## THE TASK
Down to the final character, output the records below as they stand.

## DATASET RECORDS
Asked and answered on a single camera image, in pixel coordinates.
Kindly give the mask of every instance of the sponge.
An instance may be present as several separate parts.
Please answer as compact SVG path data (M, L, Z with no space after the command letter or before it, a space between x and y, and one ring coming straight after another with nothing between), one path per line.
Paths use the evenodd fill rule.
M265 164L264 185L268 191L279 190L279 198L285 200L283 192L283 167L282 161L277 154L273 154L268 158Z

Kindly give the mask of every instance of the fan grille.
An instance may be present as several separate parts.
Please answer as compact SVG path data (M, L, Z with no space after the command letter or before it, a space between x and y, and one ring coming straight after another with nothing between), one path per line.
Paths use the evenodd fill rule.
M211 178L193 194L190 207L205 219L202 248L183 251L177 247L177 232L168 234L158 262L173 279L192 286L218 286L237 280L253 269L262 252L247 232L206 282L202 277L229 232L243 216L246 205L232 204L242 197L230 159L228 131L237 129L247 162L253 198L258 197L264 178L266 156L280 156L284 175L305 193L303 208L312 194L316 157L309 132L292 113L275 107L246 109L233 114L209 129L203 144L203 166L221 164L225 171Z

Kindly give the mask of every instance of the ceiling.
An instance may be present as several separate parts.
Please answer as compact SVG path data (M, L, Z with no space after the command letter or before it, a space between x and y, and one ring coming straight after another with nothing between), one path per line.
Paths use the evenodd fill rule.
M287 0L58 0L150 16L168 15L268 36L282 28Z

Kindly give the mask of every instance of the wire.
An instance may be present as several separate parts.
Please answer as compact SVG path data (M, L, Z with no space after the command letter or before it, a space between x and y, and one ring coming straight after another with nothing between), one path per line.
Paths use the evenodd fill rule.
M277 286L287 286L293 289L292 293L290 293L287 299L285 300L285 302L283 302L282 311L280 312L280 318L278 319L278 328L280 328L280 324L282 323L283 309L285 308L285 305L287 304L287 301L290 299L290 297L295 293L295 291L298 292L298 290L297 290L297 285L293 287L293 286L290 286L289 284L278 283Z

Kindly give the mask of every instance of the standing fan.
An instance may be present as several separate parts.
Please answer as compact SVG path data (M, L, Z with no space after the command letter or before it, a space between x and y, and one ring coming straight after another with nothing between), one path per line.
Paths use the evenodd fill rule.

## WRITTEN RESPONSE
Asked and answered on a single camera image, in pixel coordinates.
Kindly give the mask of every instance of the sponge.
An instance may be present as several separate parts.
Please answer as compact SVG path data (M, L, Z with no space after the command letter or before it, a space between x and y, and one ring coming straight after another with nothing between), one path per line.
Paths use the evenodd fill rule.
M265 164L264 185L268 191L279 190L279 198L285 200L283 192L283 167L282 161L277 154L273 154L268 158Z

Kindly give the mask of every instance of the fan grille.
An instance may be present as several separate parts.
Please answer as compact SVG path data (M, L, Z with no space after the command letter or before it, a space between x and y, and one ring coming straight after another with nothing between), one path per line.
Paths use the evenodd fill rule.
M211 178L193 194L190 207L205 219L202 248L183 251L177 247L177 232L168 234L158 262L173 279L192 286L218 286L237 280L253 269L262 252L247 232L206 282L202 277L229 232L243 216L246 205L232 204L242 197L230 159L228 131L237 129L247 162L253 198L258 197L264 178L266 156L280 156L284 175L305 193L303 208L312 194L316 157L309 132L292 113L275 107L246 109L233 114L209 129L203 144L203 166L221 164L225 171Z

Kindly give the mask of every instance of the ceiling.
An instance may be present as several separate parts.
Please answer as compact SVG path data (M, L, Z with no space after the command letter or before it, a space between x and y, and one ring coming straight after another with nothing between), one path per line.
Paths use the evenodd fill rule.
M287 0L58 0L150 16L168 15L268 36L282 28Z

Kindly give the mask of every instance of the wire.
An instance may be present as several separate parts.
Please answer as compact SVG path data (M, L, Z with no space after the command letter or before it, a space between x and y, and one ring coming straight after another with nothing between), one path per line.
Paths use the evenodd fill rule.
M277 286L287 286L293 289L292 293L290 293L287 299L285 300L285 302L283 302L282 311L280 312L280 318L278 319L278 328L280 328L280 324L282 323L283 309L285 308L285 305L287 304L287 301L290 299L290 297L295 293L295 291L298 292L298 290L297 290L297 285L293 287L293 286L290 286L289 284L278 283Z

Kindly give the mask of every instance of the standing fan.
An instance may be present as several separate parts.
Please answer as compact SVG path data (M, L, Z with no space after the command letter or before it, a space between x and y, and one ring coming straight after another with nothing between), one path per line.
Paths use the evenodd fill rule.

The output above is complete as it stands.